As soon as you decide that's "not enough" you pretty much have to keep three crucial things balanced - CO2, light, ferts. If you dump a TON of light into the tank (which you would be doing if you added your old reef fixture, IMHO) and don't change anything else, you're going to have problems. If you add CO2 and ferts to match that new light, you'll have a wonderful tank with lots of growth. Going this route doesn't have to be stupidly expensive - you've already got the lights, and ferts are cheap ($30 for a very large supply from greg watson or another bulk dealer). That just leaves CO2, which can be pretty cheap for a pressurized system ($150 for everything you need isn't unreasonable.) DIY CO2 would be borderline for a tank that big unless you ran multiple bottles, in which case you're gonna be spending a lot of time each week restarting your yeast cultures.

In addition to balancing light, CO2, and ferts, the other thing you'll hear from everyone on these forums is to go with TONS of fast growing plants right off the bat. Think: so many stem plants you can't even see the back of the tank. Having that many fast growers in a tank with lots of light, CO2, and ferts will help to keep things stable and clean, since those plants will absolutely suck everything out of the water. If you're afraid of the expense of stocking that densely, shop in the for sale forum on here, or aquabid.com, or find a local hobbyist who needs to get rid of some clippings. You definitely don't need to pay retail for stem plants - most of them grow so fast that people are throwing them out by the handful week by week, so finding someone to give/sell you some shouldn't be a problem.

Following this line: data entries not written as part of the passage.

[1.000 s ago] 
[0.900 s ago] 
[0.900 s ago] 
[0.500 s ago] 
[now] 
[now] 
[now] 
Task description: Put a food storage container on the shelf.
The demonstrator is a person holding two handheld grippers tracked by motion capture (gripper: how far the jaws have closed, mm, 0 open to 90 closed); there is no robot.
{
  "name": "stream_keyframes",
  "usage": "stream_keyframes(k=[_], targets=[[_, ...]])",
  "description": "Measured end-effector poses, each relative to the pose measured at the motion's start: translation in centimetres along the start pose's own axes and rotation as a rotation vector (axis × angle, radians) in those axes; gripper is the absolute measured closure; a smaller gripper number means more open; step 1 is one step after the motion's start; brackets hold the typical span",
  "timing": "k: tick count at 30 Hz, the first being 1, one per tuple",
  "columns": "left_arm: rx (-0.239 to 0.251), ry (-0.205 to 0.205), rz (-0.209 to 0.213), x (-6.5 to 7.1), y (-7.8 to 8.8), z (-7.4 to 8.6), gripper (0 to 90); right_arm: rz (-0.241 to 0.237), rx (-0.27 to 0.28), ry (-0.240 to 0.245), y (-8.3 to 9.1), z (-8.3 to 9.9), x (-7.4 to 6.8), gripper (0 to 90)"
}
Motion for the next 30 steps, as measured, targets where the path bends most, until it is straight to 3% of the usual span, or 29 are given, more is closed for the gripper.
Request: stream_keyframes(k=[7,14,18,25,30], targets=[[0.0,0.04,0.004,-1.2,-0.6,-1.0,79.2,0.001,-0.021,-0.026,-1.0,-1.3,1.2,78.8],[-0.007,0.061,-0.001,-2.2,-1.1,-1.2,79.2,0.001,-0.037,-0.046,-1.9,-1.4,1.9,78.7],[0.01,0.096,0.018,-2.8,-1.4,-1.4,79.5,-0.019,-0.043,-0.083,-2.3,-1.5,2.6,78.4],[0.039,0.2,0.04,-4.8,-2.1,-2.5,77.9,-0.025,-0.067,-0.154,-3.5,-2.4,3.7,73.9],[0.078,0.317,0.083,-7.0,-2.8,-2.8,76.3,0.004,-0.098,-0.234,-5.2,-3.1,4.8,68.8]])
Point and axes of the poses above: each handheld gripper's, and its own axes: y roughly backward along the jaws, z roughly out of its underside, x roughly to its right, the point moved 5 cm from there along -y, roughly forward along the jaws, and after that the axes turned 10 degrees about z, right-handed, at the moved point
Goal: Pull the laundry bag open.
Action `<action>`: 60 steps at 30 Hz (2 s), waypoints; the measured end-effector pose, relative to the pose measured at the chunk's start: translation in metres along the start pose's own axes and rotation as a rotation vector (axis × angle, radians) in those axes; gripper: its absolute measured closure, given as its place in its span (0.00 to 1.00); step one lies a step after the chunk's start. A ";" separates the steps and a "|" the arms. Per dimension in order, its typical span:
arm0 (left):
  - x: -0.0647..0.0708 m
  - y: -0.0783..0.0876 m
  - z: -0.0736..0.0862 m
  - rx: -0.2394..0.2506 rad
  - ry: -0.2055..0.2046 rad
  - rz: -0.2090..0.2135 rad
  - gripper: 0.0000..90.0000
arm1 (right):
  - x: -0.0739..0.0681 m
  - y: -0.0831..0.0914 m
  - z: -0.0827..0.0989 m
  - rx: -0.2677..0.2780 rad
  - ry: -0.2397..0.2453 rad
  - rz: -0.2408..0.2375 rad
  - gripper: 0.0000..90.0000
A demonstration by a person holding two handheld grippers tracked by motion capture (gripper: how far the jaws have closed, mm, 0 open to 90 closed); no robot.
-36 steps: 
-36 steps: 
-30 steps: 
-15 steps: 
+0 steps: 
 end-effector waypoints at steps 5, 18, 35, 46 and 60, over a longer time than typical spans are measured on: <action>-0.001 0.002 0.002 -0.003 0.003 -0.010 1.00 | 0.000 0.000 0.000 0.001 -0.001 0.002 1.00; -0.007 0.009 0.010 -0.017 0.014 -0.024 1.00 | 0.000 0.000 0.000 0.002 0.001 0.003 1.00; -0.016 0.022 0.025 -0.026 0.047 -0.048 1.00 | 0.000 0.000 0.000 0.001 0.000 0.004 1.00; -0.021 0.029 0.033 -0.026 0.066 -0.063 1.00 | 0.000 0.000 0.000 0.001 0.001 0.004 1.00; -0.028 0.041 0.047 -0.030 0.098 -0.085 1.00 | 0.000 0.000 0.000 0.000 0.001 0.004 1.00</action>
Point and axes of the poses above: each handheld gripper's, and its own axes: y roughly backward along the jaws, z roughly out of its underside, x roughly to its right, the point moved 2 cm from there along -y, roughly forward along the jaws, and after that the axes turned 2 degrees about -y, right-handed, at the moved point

I guess to sum up, if you want a higher-tech tank, concentrate on these things:

1) Balance (CO2, ferts, light)
2) Stability
3) High planting density

Applying that to your current tank, the only pricey thing you're really missing is CO2. Oh, and if you do go CO2, you'll want to ditch the hang-on, since they tend to create a lot of turbulence, which can displace the precious CO2 into the atmosphere. Heavily planted tanks don't absolutely require awesome huge filtration systems - the opposite is true, IMHO. It's easy to get by on lower filtration capacity, since the plants themselves are going to be sucking everything out of the water. You just need to make sure you have good water movement (add a powerhead in place of that hang-on) and you should be OK as long as you're not overstocking with fish or over feeding.

Oh, and if you do decide to use that more powerful light fixture, I'd just keep the 10k bulb on one side and add a matching 10k on the other side. 10k will be OK for planted tanks, and then you don't have to worry about buying two new bulbs. Though it wouldn't hurt to leave the 10k and get something else on the other side - I've had bulbs as much as 5k apart at opposite ends of a tank without being able to see a gradient or difference.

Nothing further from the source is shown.